- Born: October 2, 1970 (age 55) Hjørring, Denmark
- Education: Aalborg University (PhD.), Rushmore University (PhD.), Henley Management College (MBA)
- Occupations: Inventor, entrepreneur
- Known for: Cofounding Lumina Analytics and inventing the Radiance AI platform Developer of TARGIT Business Intelligence software
- Title: Chief Data Scientist/Co-founder of Lumina Analytics

= Morten Middelfart =

American entrepreneur

Morten Middelfart (born October 2, 1970) is an American serial entrepreneur, inventor, and technologist. He is known for inventing the Lumina Analytics Radiance AI platform, as well as the TARGIT software for business intelligence and analytics. Middelfart is currently the founder/Chief Data Scientist of Lumina Analytics, Advisory CIO of Genomic Expression and founder of Social Quant. Middelfart holds seven U.S. patents for his work in business intelligence and analytics software.

== Education and academic path ==
Middelfart holds a PhD from Aalborg University, a PhD from Rushmore University, and an MBA from Henley Management College. His research concentrates on "human-computer synergy", Big Data, and how computing power and human interaction can be used to make faster, more effective decisions in general.

Middelfart is the author of two books as a function of this research, namely: CALM: Computer Aided Leadership & Management and Sentinel Mining. In addition, he is the co-author of the books: Enabling Real-Time Business Intelligence and Business Intelligence.

Middelfart's work has been cited in work dedicated to exploring knowledge base inspection.
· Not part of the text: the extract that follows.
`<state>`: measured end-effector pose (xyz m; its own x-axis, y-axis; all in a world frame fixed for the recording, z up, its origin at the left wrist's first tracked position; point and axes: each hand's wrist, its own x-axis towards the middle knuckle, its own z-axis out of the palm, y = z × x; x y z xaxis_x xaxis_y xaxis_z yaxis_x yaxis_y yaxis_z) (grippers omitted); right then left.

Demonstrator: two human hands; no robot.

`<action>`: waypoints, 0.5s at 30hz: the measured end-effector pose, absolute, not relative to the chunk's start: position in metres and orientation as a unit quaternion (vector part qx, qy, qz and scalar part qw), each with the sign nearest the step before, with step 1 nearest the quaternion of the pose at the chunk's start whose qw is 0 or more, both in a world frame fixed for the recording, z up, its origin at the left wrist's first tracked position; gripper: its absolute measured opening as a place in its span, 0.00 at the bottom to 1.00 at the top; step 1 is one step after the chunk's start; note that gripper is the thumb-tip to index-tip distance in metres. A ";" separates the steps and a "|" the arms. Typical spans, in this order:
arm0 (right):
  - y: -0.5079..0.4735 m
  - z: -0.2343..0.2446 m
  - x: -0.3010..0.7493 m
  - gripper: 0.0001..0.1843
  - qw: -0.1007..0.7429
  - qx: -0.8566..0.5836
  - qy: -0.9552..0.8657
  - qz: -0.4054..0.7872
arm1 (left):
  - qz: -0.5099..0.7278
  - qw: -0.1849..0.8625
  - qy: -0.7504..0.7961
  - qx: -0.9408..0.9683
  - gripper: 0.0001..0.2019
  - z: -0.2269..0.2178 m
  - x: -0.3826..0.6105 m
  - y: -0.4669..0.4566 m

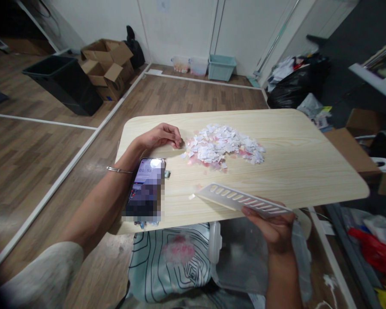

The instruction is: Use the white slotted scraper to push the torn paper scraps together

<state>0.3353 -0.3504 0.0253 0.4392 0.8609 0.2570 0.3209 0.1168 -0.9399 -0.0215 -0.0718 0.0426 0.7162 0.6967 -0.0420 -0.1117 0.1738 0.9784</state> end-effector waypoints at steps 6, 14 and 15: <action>-0.350 0.030 0.326 0.18 0.569 -0.619 -0.497 0.215 | 0.278 0.729 0.249 0.573 0.05 0.042 -0.021 -0.071; -0.353 0.023 0.333 0.16 0.561 -0.618 -0.493 0.246 | 0.276 0.728 0.257 0.572 0.05 0.043 -0.021 -0.071; -0.353 0.022 0.333 0.16 0.563 -0.617 -0.491 0.248 | 0.276 0.728 0.258 0.572 0.05 0.043 -0.021 -0.071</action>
He has also published several peer-reviewed articles that outline his philosophy and technological developments in detail.

Middelfart has been guest lecturer at Information Technologies for Business Intelligence Doctoral College, Third European Business Intelligence Summer School, and Alborg University.

== Early entrepreneurship ==
Middelfart founded an analytics company, Morton Systems, in 1996, and became CTO of TARGIT following TARGIT's acquisition of his business in 1997. After the acquisition, TARGIT transitioned from reselling enterprise software systems to developing and selling business intelligence and analytics software. In 2014, Middelfart left TARGIT and founded Social Quant, a social media optimization service. In 2015, Middelfart joined Genomic Expressions, which uses data analytics to offer treatment ideas for cancer patients.

Middelfart has been a supporter of entrepreneurship in the movie industry by joining the board of Folio.

== Lumina Analytics and Radiance ==
In 2015 Middelfart cofounded Lumina Analytics, which uses artificial intelligence and machine learning technologies to uncover corporate risk by sifting through massive amounts of information. Lumina's Radiance platform is a disruptive search technology that automates internet searches to identify risks and threats through initial vetting and continuous monitoring of employee or customer behavior.

In 2020, Lumina was recognized by Goldman Sachs as one of the top 100 Most Intriguing Entrepreneurs in the World. During the global COVID-19 pandemic, Lumina assisted by directing its Radiance platform to help identify future hot-spots of the virus.

In March 2021 Middelfart and Lumina were featured in a Forbes article addressing the global digital revolution and various countries' roles within that transformation. Middelfart discussed the vision of Lumina and the need to have the "end game" in mind from the beginning.

== Patents and inventions ==
Middelfart holds seven U.S. patents His inventions pertain primarily to graphical representation of OLAP-structured of data within a business intelligence and analytics platform, methods of retrieving data from the platform, and the processing of natural language and multi-lingual queries to the data warehouse through the platform.

Middelfart has one patent application pending with the U.S. Patent and Trademark Office, focused on the intelligent processing of user queries in natural language into a business intelligence platform.

In addition to his patents, Middelfart's work incorporates the OODA loop process within business intelligence and data warehousing. The concept, as first developed by USAF Colonel John Boyd, describes the way individuals and organizations gather information, decide on a course of action based on that information, and carry out the decision.